José Luís Montero/ Tribuna Livre
Tenho os dentes serrados de tanta parcimónia. Vem aí o Maio. “Ahi ven o Maio de frores coberto” canta o cantor galego Luís Emílio Batallán. Chega o Maio o longínquo Maio esquecido pelos cantores da atualidade. Os cantores do consenso e das troicas. Pretendem que a pobreza se abrace com a riqueza humilhante. Dizem que a saúde é cara. Estamos no Maio que nos leva ao Chicago de 1886. Os trabalhadores reclamavam a jornada laboral de oito horas. Esse dia estava convocada uma greve geral nos Estados Unidos de América. A repressão foi cruenta nesse dia e nos dias sucessivos. As ideias anarquistas e socialistas revolucionários que impregnavam os grevistas fizeram-nos resistir. A morte cevou-se. O escândalo e capacidade de resistência da sua auto-organização espalhou-se pelo mundo trabalhador e a revindicação das 8 horas tornou-se uma revindicação mundial. O 1º de Maio passou a ser considerado um dia de memória dos Mártires de Chicago e dia das lutas da classe trabalhadora.

Hoje, 1º de Maio de 2014, os trabalhadores em geral estão a perder tudo pelo que lutaram e venceram os seus antepassados. As chamadas organizações sindicais existentes em Portugal, perante o roubo de ordenados e regalias ou bens sociais adquiridos pelos trabalhadores através da História, não se atrevem a convocar uma greve geral exitosa. Os sindicatos atuais são a organização da desorganização existente hoje no mundo dos assalariados. Transformaram-se em escritórios de serviços e negociações em salões barrocos. Chamam-lhe sindicalismo moderno, mas, se a modernidade entendida como evolução é o ponto onde chegaram estes sindicatos, não existe tal modernidade, existe abandono de princípios e aderentes e consequentemente existe retrocesso organizativo de mais de um século. Este sindicalismo não significa modernidade.
Um País como Portugal, metido numa supra – organização político-social, que padece uma crise caótica onde a miséria se multiplica; onde o drama pessoal, familiar e coletivo sobe como a espuma e onde o chamado sindicalismo moderno não consegue realizar (ou não quer) uma ação de solidariedade internacional não é sindicalismo; é uma brincadeira de mau gosto.
Estes senhores têm mais tempo de antena que atos realizam ou trabalhadores representam. Perante esta crise os seus primeiros de maios são atos de traição aos Mártires de Chicago. Não existe palestra que justifique o nada que fazem, nem a atitude abúlica perante ações de calado internacional que deveriam ter começado no mesmo dia em que a Grécia foi invadida pelos troicos. “Nós não somos a Grécia…” dizia algum coturno arvorado em governante. O dono desta frase de muito mau gosto só é um pobre com complexo de rico que se ri do que está mais pobre que el porque padeceu antes a invasão dos troicos. O dono desta frase só pode ser duas coisas: é burro ou é burro.
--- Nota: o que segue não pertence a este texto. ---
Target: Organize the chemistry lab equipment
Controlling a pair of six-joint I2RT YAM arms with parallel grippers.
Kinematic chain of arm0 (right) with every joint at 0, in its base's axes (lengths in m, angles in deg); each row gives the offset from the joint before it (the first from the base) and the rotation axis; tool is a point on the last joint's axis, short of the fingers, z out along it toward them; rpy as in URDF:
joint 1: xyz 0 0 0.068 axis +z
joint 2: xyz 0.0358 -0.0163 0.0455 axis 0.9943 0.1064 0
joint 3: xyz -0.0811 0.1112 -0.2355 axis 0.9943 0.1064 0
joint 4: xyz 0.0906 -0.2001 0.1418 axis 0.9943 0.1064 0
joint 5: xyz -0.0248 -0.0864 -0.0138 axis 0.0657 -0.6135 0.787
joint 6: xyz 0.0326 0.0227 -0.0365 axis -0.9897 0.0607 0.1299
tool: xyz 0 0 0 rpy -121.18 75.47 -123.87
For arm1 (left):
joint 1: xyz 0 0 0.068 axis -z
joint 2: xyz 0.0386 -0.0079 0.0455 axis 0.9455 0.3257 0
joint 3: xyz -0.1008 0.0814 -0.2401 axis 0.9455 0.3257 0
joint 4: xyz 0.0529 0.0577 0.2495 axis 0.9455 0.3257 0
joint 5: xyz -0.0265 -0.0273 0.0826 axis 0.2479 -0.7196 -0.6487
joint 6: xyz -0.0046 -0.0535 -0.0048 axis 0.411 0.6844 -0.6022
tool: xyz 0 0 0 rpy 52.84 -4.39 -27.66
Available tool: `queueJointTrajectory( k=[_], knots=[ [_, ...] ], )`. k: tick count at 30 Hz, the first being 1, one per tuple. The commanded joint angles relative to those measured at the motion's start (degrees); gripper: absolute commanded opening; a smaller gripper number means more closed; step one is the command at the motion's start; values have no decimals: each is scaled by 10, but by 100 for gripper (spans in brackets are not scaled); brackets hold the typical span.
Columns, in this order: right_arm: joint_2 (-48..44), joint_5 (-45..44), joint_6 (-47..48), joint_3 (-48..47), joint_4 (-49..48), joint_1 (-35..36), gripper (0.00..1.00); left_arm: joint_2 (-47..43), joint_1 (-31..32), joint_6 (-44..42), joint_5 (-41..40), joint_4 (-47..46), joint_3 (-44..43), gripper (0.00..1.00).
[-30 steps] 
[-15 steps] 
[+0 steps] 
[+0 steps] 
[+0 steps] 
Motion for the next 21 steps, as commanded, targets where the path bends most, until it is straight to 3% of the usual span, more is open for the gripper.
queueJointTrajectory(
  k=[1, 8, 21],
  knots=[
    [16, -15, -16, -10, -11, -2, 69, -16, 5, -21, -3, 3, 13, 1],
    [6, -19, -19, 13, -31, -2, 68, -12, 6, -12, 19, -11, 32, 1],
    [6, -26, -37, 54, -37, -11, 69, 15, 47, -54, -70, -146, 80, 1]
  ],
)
Os trabalhadores carentes de organizações autónomas dos poderes oficiais ou partidos, de uma forma geral e em diferentes países de Europa, para organizar alguma contestação consistente têm feito tudo à margem do sindicalismo oficial. O caso mais falado aconteceu em Espanha tanto com as ações do 15-M como com a última mobilização-marcha protagonizada, entre outros coletivos, por um sindicato de raiz andaluza, o SAT, e a velha e histórica central anarco-sindicalista CNT-AIT. Os Mídea, talvez como fosse de esperar, silenciaram qualquer movimento dos caminhantes da “Dignidade”, no entanto, o silêncio tornou-se sonoro, entre outras coisas pela intensa atividade nas redes sociais, e Madrid viu como se reuniam em manifestação perto de dois milhões de pessoas chegadas de todos os cantos e recantos de Espanha.
Nada está perdido. Estas batalhas pela recuperação da dignidade individual e social e pela Liberdade podem ser todas ganhas se a cidadania em geral não cai no erro da delegação do voto e vontade nas organizações tradicionais que não são mais que minis-estados. Os Mártires de Chicago, os grevistas espanhóis e catalães da Canadiense ou os trabalhadores portugueses antes do salazarismo auto-organizavam-se e não lutavam pelo Poder; combatiam o Poder. A histórica CGT portuguesa é mais que um exemplo dessa forma de reivindicar e organizar-se. Lamentavelmente, o combate operário levado por este sindicato, varrido do mapa pelo salazarismo, é praticamente desconhecido pelo conjunto da cidadania; no entanto, há literatura suficiente para fazer memória e ainda que copiar o passado é um erro, aprender como este sindicato anarco-sindicalista era capaz de enfrentar-se ao Poder de então pode ajudar muito na recuperação da capacidade de contestação e não permitir que este degredo se perpetue, eternamente, como estão programando os poderosos que fazem as ementas governativas.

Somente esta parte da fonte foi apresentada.